*Problem description*. Pick the lines holding the string "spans" out of the records and copy them.

== Segment start ==

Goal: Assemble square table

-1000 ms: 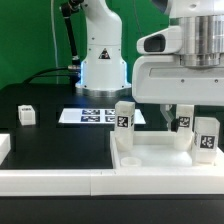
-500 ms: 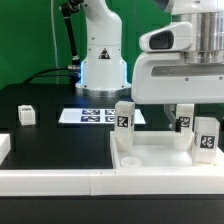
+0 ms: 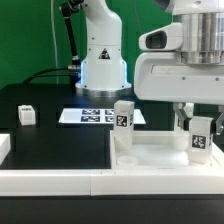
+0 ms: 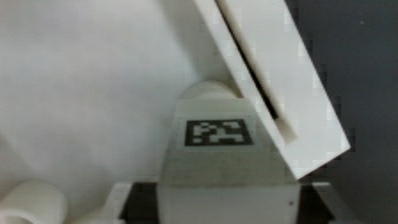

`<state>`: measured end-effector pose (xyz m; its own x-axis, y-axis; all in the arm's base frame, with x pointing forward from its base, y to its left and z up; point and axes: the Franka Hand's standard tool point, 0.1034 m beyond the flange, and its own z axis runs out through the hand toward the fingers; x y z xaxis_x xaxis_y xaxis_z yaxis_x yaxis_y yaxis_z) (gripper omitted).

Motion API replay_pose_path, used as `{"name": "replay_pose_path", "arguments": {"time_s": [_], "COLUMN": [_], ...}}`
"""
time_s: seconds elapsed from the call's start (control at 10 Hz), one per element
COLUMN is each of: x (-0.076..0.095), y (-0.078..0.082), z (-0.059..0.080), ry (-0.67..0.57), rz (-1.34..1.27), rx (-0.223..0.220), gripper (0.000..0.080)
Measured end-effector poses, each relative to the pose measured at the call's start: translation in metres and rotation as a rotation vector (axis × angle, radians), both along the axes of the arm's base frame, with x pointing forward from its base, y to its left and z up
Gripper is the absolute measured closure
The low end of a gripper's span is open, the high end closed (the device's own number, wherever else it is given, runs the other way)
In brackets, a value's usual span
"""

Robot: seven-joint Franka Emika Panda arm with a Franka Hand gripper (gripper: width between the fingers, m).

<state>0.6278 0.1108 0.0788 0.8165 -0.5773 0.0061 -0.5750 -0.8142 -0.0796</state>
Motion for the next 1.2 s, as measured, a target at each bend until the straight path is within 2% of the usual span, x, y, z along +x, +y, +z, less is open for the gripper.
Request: {"name": "replay_pose_path", "arguments": {"time_s": [0.1, 0.3, 0.7, 0.9, 1.0, 1.1, 1.2], "x": [0.0006, -0.0014, -0.0017, -0.0015, -0.0023, -0.0068, -0.0038], "y": [0.0023, 0.0026, 0.0063, 0.0063, 0.005, 0.0005, -0.0006], "z": [0.0004, -0.002, -0.0034, -0.0033, -0.0033, -0.0028, 0.0004], "ry": [0.004, 0.033, 0.062, 0.069, 0.063, 0.082, 0.065], "rz": [-0.128, -0.455, -0.907, -0.962, -0.878, -0.72, -0.559], "rx": [0.018, 0.087, 0.167, 0.171, 0.161, 0.127, 0.088], "gripper": [0.0511, 0.0511, 0.0509, 0.0509, 0.0509, 0.034, 0.034]}}
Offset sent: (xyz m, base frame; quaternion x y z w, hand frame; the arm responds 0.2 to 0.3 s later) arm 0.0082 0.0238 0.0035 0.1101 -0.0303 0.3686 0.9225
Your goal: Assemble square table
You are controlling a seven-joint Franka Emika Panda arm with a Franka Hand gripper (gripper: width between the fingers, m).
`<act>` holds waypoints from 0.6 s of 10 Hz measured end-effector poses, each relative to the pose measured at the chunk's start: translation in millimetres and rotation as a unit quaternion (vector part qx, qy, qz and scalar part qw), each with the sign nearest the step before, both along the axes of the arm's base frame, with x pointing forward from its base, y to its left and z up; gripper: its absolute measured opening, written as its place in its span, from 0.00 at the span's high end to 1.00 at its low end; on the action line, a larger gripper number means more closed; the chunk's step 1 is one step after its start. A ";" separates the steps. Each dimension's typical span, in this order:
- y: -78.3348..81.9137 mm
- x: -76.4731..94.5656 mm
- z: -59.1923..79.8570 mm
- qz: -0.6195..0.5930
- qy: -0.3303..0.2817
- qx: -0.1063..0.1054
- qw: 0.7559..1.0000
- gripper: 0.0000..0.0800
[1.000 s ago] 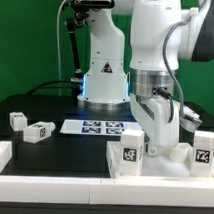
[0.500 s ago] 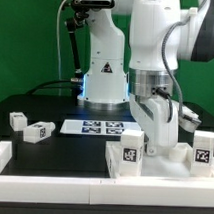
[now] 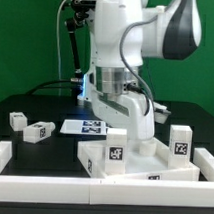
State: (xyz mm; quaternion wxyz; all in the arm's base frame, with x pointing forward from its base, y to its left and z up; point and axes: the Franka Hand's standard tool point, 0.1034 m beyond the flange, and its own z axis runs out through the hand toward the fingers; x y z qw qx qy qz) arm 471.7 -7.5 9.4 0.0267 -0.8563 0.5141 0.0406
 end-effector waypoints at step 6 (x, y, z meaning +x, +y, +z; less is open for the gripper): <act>-27.2 5.0 1.0 0.292 -0.028 0.016 0.956 0.91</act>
Offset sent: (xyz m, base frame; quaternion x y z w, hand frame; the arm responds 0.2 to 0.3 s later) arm 0.0000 0.0000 0.0000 0.0000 0.0000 -0.1938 0.9810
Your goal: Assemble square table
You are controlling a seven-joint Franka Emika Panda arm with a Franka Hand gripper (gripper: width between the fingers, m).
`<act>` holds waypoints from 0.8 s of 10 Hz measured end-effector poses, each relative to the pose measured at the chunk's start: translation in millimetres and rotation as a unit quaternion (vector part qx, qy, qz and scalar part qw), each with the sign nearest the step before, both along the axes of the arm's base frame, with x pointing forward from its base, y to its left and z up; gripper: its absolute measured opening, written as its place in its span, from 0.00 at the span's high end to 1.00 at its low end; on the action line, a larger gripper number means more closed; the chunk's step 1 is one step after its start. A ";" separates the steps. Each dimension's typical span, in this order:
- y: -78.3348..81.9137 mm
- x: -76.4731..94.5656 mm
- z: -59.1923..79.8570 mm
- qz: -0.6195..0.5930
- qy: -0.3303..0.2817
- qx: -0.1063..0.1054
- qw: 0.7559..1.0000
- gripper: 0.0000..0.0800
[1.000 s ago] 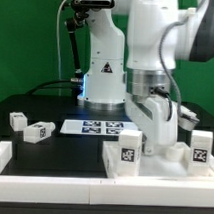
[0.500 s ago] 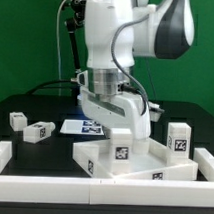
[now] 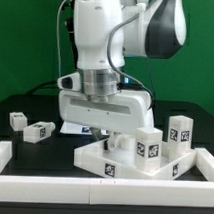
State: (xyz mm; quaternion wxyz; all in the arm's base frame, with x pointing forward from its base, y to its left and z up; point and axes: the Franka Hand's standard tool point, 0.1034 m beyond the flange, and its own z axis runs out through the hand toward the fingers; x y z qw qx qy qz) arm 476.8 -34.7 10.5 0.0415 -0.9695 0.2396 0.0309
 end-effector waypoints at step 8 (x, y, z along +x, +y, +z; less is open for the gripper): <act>-26.9 31.6 2.0 0.459 -0.053 -0.021 0.887 0.92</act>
Offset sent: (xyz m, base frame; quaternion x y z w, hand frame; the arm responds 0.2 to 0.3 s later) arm 0.0000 0.0000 0.0000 0.0000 0.0000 -0.1938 0.9810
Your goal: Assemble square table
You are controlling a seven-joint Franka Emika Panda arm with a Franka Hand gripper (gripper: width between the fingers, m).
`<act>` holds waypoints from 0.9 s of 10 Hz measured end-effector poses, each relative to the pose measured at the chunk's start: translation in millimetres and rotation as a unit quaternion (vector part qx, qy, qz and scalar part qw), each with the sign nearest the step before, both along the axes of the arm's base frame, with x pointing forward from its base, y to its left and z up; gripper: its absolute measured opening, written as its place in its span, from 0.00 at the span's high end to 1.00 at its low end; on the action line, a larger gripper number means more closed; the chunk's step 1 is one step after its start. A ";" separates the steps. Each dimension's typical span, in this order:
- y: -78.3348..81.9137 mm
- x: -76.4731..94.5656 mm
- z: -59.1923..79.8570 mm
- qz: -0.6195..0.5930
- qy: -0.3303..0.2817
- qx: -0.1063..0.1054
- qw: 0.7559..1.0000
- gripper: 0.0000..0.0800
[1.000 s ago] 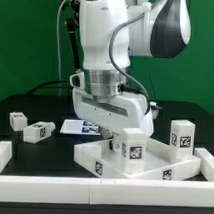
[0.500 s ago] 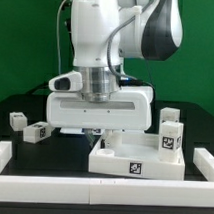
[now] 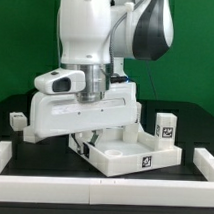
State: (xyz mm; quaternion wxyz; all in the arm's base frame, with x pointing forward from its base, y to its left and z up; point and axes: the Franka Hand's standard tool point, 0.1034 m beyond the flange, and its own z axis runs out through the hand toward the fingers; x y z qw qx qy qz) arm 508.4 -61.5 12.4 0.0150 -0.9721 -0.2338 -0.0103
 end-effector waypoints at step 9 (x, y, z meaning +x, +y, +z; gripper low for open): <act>12.6 35.8 10.2 0.459 0.009 -0.059 0.886 0.93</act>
Offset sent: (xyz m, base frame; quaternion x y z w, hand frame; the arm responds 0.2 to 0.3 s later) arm 0.0464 0.0544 0.0117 -0.0565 0.0474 -0.2986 0.9515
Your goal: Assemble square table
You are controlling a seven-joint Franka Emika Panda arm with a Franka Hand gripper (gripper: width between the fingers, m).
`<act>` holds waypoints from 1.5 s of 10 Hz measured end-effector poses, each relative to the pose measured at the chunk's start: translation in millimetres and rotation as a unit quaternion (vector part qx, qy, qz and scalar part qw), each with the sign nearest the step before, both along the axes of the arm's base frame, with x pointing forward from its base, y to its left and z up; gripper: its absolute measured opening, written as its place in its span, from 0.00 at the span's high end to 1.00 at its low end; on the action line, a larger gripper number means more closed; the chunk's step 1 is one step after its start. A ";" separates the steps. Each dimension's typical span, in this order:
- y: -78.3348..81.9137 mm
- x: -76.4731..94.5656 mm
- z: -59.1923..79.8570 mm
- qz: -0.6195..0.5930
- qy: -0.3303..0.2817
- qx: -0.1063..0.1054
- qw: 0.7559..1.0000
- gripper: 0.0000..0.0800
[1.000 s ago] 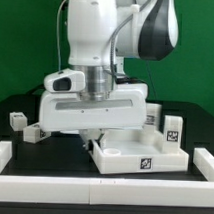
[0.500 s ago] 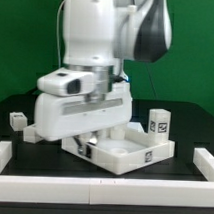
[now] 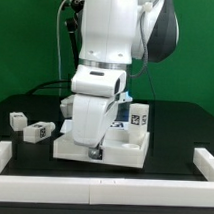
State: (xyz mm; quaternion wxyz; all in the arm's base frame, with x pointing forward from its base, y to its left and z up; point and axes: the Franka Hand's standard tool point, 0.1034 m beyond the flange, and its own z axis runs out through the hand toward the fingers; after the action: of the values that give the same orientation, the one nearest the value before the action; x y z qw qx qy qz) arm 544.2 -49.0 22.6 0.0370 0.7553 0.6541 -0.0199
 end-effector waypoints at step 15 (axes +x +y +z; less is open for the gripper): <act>102.9 72.4 13.6 0.070 -0.059 0.032 0.995 0.93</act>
Offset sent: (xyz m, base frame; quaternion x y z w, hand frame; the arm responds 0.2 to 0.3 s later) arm 0.0503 0.0785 0.0103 -0.0858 0.0867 -0.1023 0.9873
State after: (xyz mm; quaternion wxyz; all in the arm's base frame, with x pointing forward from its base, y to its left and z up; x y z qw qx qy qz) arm 616.6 54.0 36.3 0.0524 0.7080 0.7026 0.0482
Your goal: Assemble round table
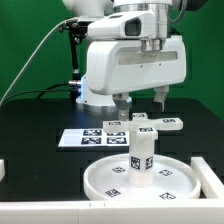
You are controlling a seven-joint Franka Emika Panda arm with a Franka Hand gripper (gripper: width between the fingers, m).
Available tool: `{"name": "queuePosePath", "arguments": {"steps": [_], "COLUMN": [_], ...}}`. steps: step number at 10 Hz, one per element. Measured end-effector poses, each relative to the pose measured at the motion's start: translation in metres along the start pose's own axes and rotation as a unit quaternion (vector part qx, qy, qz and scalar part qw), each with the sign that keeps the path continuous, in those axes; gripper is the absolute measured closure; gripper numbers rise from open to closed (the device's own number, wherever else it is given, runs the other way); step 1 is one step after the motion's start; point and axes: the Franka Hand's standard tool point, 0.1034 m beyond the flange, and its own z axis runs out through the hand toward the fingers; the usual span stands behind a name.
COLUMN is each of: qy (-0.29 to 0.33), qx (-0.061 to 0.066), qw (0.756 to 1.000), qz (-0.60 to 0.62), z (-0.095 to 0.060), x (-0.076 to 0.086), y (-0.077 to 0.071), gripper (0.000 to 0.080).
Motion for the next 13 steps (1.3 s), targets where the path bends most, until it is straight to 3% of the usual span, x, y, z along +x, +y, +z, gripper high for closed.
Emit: {"name": "queuePosePath", "arguments": {"steps": [1, 5, 8, 10, 13], "qy": [-0.012, -0.017, -0.017, -0.017, -0.006], "qx": [0.011, 0.009, 0.008, 0.008, -0.005], "qw": [1.000, 1.000, 0.999, 0.999, 0.975], "qz": [0.013, 0.015, 0.033, 0.049, 0.223], "z": [0.003, 0.018, 0.017, 0.017, 0.018], "x": [-0.003, -0.007, -0.007, -0.007, -0.005], "y": [-0.005, -0.007, -0.006, -0.006, -0.006], "gripper": [0.0151, 0.0151, 0.0151, 0.0362, 0.0361]}}
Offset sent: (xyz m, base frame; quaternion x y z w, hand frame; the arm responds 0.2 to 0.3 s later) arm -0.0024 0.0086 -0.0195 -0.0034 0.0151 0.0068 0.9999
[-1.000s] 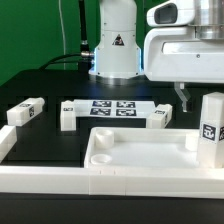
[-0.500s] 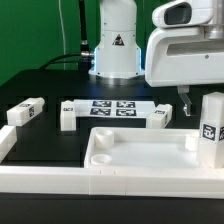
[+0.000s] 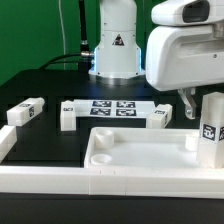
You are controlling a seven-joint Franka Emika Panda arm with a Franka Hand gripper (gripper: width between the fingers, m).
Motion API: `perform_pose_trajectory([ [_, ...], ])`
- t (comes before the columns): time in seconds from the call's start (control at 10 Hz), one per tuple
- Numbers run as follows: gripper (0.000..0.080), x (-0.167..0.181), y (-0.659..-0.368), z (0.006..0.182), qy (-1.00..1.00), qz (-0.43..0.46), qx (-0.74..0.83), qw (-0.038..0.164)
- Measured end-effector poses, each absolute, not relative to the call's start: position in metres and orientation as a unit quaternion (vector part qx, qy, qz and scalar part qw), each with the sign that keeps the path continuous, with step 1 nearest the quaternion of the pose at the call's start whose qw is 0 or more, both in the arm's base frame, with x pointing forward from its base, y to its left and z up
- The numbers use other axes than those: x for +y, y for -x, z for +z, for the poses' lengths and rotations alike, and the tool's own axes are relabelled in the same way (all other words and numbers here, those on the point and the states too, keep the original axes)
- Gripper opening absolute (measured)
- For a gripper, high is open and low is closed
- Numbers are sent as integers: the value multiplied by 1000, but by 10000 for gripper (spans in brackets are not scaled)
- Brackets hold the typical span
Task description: Assemble desk
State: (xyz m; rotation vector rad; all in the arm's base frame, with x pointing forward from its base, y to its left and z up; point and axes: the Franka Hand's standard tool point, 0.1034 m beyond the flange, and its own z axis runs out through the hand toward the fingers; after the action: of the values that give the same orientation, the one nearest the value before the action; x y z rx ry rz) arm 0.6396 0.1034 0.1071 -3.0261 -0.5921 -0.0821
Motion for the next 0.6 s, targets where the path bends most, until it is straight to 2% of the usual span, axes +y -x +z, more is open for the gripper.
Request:
perform_pose_trajectory([
  [0.1,648,103,-639,107,979,-27,-199,28],
  [0.3,356,103,-639,107,979,-26,-199,28],
  [0.4,356,103,-639,107,980,-27,-194,28],
  [0.5,288,103,-640,107,981,-27,-189,28],
  [0.6,288,103,-640,107,981,-27,-188,28],
])
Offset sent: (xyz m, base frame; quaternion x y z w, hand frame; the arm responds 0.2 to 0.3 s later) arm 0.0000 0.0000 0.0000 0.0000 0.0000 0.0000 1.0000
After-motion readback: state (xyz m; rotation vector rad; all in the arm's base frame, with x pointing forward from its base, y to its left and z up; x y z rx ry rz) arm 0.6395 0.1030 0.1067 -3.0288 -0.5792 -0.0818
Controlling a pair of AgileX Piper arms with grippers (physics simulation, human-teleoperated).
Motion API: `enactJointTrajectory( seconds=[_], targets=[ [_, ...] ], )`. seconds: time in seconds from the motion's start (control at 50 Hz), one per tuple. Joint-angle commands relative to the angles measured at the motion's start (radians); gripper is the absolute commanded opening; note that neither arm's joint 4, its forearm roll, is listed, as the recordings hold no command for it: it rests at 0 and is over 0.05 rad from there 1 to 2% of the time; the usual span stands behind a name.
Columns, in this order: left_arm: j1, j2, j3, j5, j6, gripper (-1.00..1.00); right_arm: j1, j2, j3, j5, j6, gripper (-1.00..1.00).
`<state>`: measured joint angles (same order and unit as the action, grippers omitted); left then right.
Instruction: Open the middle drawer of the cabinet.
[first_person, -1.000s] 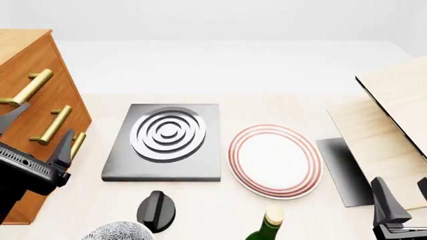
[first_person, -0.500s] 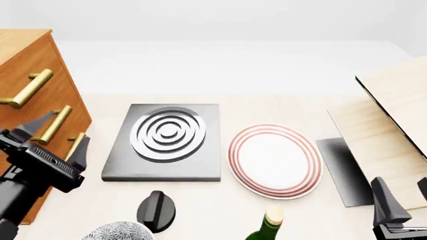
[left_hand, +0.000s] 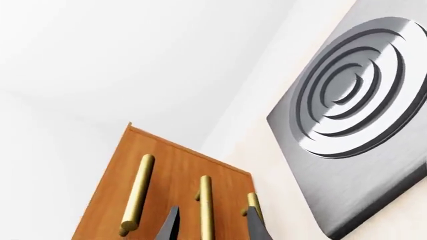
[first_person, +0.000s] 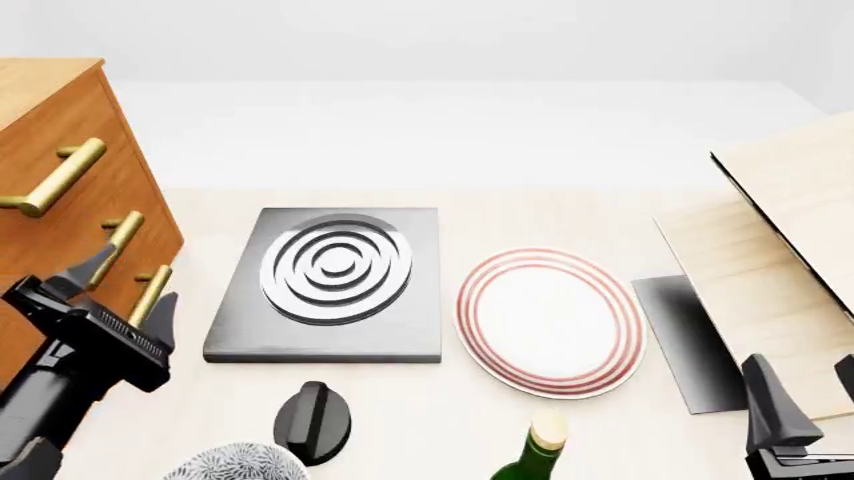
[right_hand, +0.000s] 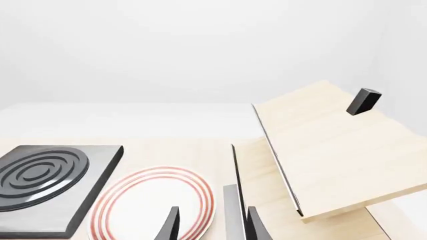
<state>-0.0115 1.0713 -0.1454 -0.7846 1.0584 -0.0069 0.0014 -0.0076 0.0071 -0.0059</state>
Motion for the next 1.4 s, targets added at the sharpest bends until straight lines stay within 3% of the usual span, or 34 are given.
enactJointTrajectory(
  seconds=[0.02,0.18,0.22,0.26,0.46,0.8,0.86,1.1,1.16,1.4],
  targets=[
    [0.024,0.057,0.027,-0.114,0.045,1.0,0.002,0.001,0.001,-0.002,0.001,1.0],
    [0.033,0.129,0.037,-0.203,0.067,1.0,0.002,0.001,0.001,-0.002,0.001,1.0],
    [0.052,0.169,0.046,-0.279,0.083,1.0,0.001,0.001,0.001,-0.002,0.002,1.0],
    [0.062,0.169,0.031,-0.254,0.068,1.0,0.002,0.001,0.001,-0.002,0.001,1.0],
    [0.098,0.258,0.048,-0.369,0.081,1.0,0.002,0.001,0.001,-0.002,0.001,1.0],
    [0.135,0.321,0.045,-0.401,0.067,1.0,0.001,0.001,0.001,-0.002,0.001,1.0],
    [0.164,0.312,0.024,-0.342,0.04,1.0,0.002,0.001,0.001,-0.002,0.001,1.0],
    [0.183,0.326,-0.004,-0.345,0.043,1.0,0.002,0.001,0.001,-0.002,0.001,1.0],
    [0.192,0.373,0.008,-0.429,0.085,1.0,0.002,0.001,0.001,-0.002,0.001,1.0],
    [0.196,0.399,-0.023,-0.434,0.108,1.0,0.002,0.001,0.001,-0.002,0.001,1.0]
  ],
)
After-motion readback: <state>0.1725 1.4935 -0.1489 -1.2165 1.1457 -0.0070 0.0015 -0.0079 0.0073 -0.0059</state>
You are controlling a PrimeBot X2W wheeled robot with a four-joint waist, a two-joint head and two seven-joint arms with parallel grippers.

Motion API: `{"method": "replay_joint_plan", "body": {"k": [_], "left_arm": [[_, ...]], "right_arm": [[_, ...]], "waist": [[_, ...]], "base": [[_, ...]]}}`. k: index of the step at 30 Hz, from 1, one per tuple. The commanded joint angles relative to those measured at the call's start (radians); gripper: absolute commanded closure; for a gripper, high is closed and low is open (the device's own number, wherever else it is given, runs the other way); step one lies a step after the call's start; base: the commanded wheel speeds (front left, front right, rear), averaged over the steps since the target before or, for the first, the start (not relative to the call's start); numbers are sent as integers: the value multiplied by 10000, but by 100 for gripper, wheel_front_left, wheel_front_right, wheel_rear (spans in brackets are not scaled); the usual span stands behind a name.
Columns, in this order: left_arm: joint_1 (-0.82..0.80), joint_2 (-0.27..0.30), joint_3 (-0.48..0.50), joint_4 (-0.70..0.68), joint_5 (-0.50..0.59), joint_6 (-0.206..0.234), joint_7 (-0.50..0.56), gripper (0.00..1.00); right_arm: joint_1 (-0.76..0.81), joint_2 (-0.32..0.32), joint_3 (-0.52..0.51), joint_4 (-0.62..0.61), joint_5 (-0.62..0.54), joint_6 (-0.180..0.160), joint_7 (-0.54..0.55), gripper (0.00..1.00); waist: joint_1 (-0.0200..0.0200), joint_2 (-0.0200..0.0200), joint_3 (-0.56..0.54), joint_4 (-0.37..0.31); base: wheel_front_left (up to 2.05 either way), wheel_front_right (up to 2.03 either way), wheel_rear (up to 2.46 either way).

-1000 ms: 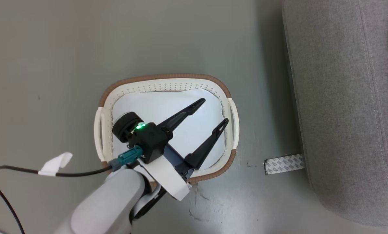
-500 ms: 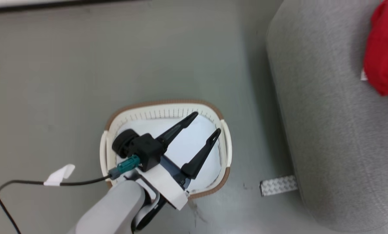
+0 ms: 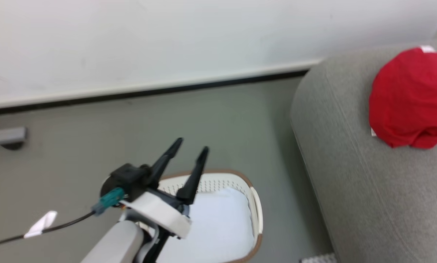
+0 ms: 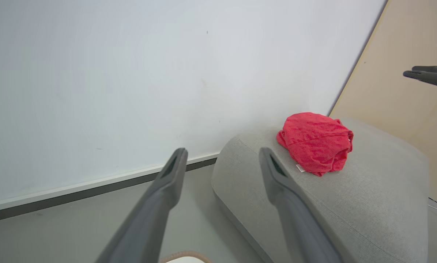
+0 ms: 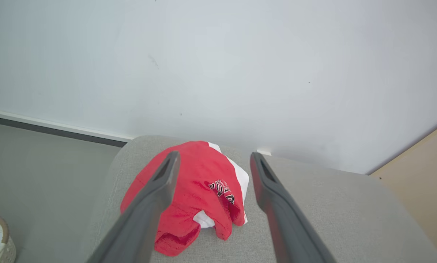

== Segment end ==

*Answer box*.
- Numbers are sent as integers: the value multiplied by 1000, but by 10000 for gripper (spans in brackets are not scaled)
Motion API: `{"method": "replay_joint_plan", "body": {"k": [_], "left_arm": [[_, ...]], "right_arm": [[_, ...]], "waist": [[_, ...]], "base": [[_, ...]]}}`. k: index of the step at 30 Hz, from 1, one per tuple. The commanded joint angles relative to those measured at the call's start (radians); gripper: absolute commanded closure; for a gripper, high is closed and low is open (the device's own number, wherever else it is given, runs the other way); step one lies a step after the call's start; base: the commanded wheel speeds (front left, front right, rear), averaged over the steps since the target before or, for the first, the start (not relative to the call's start); numbers are sent as integers: the value multiplied by 10000, but by 100 for gripper, wheel_front_left, wheel_front_right, wheel_rear (spans in brackets are not scaled); the usual span stands behind a name.

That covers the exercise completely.